Salazar fue privado de su libertad y trasladado al penal de Atlacholoaya, donde permaneció hasta la madrugada del sábado 18 de abril, cuando un juez penal decidió no vincularlo a proceso debido a que las pruebas presentadas no eran suficientes ni concluyentes para incriminarle. Esta resolución significó un revés para las autoridades que aseguraban la legalidad de su detención.
El contexto de este caso estuvo marcado por la difusión pública de un video, que circuló desde el mismo día de su captura, en donde se observa claramente cómo aparentemente colocan un arma en la maleta que llevaba Salazar. Este material audiovisual despertó preocupaciones sobre la posible manipulación y fabricación de evidencias en su contra, lo que desató la reacción de la comunidad jurídica local y nacional.
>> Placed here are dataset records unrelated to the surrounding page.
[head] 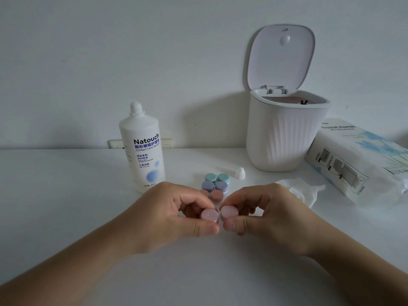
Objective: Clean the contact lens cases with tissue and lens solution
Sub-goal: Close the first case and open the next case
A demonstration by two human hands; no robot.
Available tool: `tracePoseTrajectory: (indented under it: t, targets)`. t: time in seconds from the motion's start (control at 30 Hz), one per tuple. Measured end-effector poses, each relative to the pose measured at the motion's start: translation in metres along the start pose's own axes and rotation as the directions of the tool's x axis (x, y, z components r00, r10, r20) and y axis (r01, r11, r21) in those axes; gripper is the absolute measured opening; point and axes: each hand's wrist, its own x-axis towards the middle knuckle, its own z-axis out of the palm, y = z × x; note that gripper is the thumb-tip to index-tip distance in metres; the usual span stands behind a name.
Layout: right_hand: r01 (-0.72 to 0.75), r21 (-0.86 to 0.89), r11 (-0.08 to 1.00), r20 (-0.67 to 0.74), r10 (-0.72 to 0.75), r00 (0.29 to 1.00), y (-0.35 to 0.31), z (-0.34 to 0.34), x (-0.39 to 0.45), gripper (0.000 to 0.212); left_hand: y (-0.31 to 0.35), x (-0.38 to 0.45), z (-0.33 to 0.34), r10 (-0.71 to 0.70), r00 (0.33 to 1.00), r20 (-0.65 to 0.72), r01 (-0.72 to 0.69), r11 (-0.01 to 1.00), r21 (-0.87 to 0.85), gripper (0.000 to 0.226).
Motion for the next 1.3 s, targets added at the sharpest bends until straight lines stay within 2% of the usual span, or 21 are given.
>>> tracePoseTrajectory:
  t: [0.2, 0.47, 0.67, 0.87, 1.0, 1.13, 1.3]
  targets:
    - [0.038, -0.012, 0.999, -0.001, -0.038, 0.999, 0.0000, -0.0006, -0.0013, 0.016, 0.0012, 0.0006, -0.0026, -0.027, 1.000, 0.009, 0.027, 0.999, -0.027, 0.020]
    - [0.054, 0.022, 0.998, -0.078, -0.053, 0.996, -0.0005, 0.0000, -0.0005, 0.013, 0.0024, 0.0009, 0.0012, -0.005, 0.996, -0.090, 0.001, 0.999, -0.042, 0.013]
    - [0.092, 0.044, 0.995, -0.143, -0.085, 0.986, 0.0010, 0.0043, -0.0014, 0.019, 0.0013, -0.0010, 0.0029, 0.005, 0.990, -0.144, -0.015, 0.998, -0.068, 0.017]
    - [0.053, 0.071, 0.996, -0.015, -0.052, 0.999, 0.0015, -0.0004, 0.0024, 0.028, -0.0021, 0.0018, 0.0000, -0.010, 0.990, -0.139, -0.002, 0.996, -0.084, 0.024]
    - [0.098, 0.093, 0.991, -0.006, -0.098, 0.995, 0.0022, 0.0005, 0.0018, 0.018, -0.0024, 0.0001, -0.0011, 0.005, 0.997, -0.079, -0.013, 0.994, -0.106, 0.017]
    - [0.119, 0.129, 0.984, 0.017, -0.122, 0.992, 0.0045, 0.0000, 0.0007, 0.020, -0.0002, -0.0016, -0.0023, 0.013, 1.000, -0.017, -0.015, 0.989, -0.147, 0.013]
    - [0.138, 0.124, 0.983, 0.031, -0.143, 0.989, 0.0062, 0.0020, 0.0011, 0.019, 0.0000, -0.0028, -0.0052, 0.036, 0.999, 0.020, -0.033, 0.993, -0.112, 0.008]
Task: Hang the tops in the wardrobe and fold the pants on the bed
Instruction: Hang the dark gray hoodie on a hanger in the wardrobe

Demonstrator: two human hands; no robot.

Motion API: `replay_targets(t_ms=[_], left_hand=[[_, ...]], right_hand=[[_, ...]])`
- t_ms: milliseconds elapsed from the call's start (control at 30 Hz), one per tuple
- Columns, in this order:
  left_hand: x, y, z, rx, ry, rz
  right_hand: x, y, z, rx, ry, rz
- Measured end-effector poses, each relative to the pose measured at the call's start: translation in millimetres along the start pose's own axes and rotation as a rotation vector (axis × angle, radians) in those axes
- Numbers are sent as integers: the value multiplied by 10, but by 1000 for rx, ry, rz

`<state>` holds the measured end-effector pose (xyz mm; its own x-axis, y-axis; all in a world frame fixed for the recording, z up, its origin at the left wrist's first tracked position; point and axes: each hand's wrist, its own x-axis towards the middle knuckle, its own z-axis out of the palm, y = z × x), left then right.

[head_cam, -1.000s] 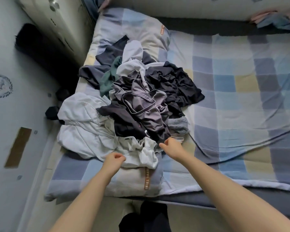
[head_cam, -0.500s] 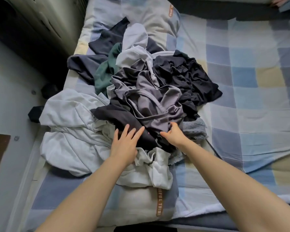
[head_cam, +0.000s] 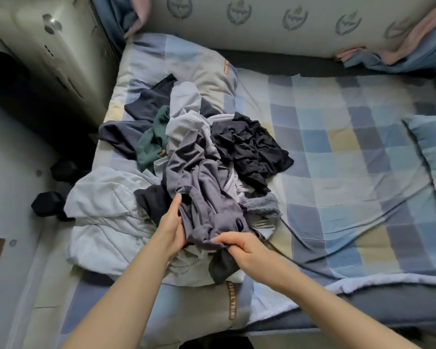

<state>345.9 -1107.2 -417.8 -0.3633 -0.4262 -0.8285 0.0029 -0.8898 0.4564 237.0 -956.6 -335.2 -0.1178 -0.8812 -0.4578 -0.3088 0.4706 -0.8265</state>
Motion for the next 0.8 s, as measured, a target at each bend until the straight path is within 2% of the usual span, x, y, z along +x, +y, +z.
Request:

La polémica provocada trascendió al ámbito público cuando un grupo de abogados penalistas reconocidos anunció su apoyo y asumió colectivamente la defensa de Carlos Froylán Salazar. Estos defensores se presentaron desde la mañana del viernes 17 de abril en los juzgados para hacerse cargo del caso, aunque no fue sino hasta la madrugada siguiente que comenzó formalmente el procedimiento legal.
A pesar de que el secretario de Seguridad Pública de Morelos, Miguel Ángel Urrutia, defendió la actuación policial como legítima y afirmó que un juez había respaldado la detención, sus declaraciones afirmando «no hay nada que explicar» se vieron contradichas por los hechos y por la resolución del juez. Además, se denunció que la audiencia se realizó a puerta cerrada, una decisión discrecional del juez, pero que generó críticas respecto a la transparencia del proceso.
Este episodio refleja problemáticas persistentes en sistemas de justicia y seguridad pública, donde la supuesta fabricación de pruebas puede ser utilizada para justificar detenciones arbitrarias. La defensa de Salazar y la revisión judicial sirvieron para evidenciar estas irregularidades y apuntalar la importancia del respeto a los derechos legales y procesales de los detenidos.
El caso también pone en alerta a la sociedad y al gremio legal en La Raza Media, sobre la necesidad de mayor vigilancia y control en las actuaciones policiales, así como una defensa robusta y coordinada frente a posibles actos de abuso de autoridad. Las organizaciones y abogados penalistas que han intervenido subrayan la labor crucial que cumplen para impedir que prácticas ilegales queden impunes.
Finalmente, la liberación de Carlos Froylán Salazar abre un precedente importante para futuras acciones legales relacionadas con detenciones cuestionables en La Raza Media. Queda pendiente la necesidad de esclarecer plenamente todas las irregularidades y establecer mecanismos efectivos que garanticen la legalidad y la protección plena de los derechos humanos en estos procesos.